一期工厂设计年产能15万辆,实际产能利用率已超过90%,生产线处于极限运转状态。产能瓶颈在YU7与SU7共线生产时尤为明显,两款车型零部件通用率仅10%,导致生产资源被严重挤占,智能化柔性生产线的调试进度可能滞后。
芯片供应成为潜在瓶颈。小米SU7搭载的NVIDIA DRIVE Orin芯片和高通骁龙8295智能座舱芯片完全依赖国际供应商。在智能电动汽车核心零部件领域,小米的议价能力和供应稳定性可能存在不足。数据显示,高通和英伟达两家公司以其领先的芯片技术占据了国内市场超过80%的份额。
电池供应同样是挑战。小米汽车采取多供应商策略,中创新航和宁德时代分别担任一供、二供。然而,在磷酸铁锂电池配额争夺战中,小米相较于已建立长期合作关系的车企可能处于相对弱势地位。SU7标准版搭载弗迪的刀片电池,Pro和Max版分别搭载宁德时代的神行电池和麒麟电池。
如果订单持续暴涨,现有供应链弹性是否足够应对值得关注。物流网络承载力同样面临考验——运力调度、交付中心容量与终端交付效率需要平衡。二级供应商管理可能暴露了小米供应链团队的整合能力短板,线束、座椅等零部件的中小供应商交付准时率存在不确定性。
对比行业标杆,特斯拉上海工厂从投产到月产万辆用时约一年,而小米亦庄工厂在投产初期就面临月产2.4万辆的压力,产能利用率接近200%。这种超负荷运转虽展现了供应链韧性,却非长久之计。比亚迪则采用垂直整合模式,从矿产到组装环节布局完整供应链,成本控制位于行业前列。
快速扩张中可能牺牲的质量管控环节与长期口碑风险不容忽视。尽管生产线自动化程度很高,但汽车制造毕竟是长周期、重资产的行业,互联网公司习惯的快节奏与汽车行业特性之间可能存在冲突。

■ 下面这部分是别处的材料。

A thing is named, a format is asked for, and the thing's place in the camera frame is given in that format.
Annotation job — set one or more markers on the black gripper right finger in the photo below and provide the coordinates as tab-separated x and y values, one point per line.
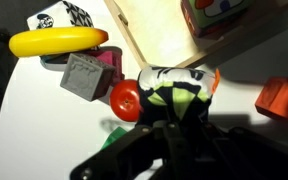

将消费电子领域的效率理念植入汽车制造,小米创造了产能爬坡的“中国速度”样本。工厂外物流车排队装货的景象,停车场2000多辆成品车等待发运的场面,以及每小时80辆的运出节奏,这些都展现了从手机到汽车的跨界尝试。
这种模式的优势在于敏捷响应、数字化深度整合、成本控制——这些都是小米在消费电子领域积累的核心能力。但隐患同样明显:供应链韧性可能不足,汽车行业长周期特性与互联网快节奏存在冲突,质量控制难度随规模放大。
小米汽车在北京亦庄的实践,是否会重塑中国新能源汽车的竞争逻辑,还需要时间观察。一期工厂71.8万平方米的园区,超过700个机器人的自动化产线,以及正在建设的二期40万平方米厂房,构成了这个实验的物理基础。
从订单到交付的全链路数字化管理,模块化设计带来的生产灵活性,供应商园区的近距离协同——这些消费电子行业的成熟做法,正在汽车制造领域接受检验。最终成效如何,不仅关乎小米汽车自身成败,也可能为整个行业提供新的思路参考。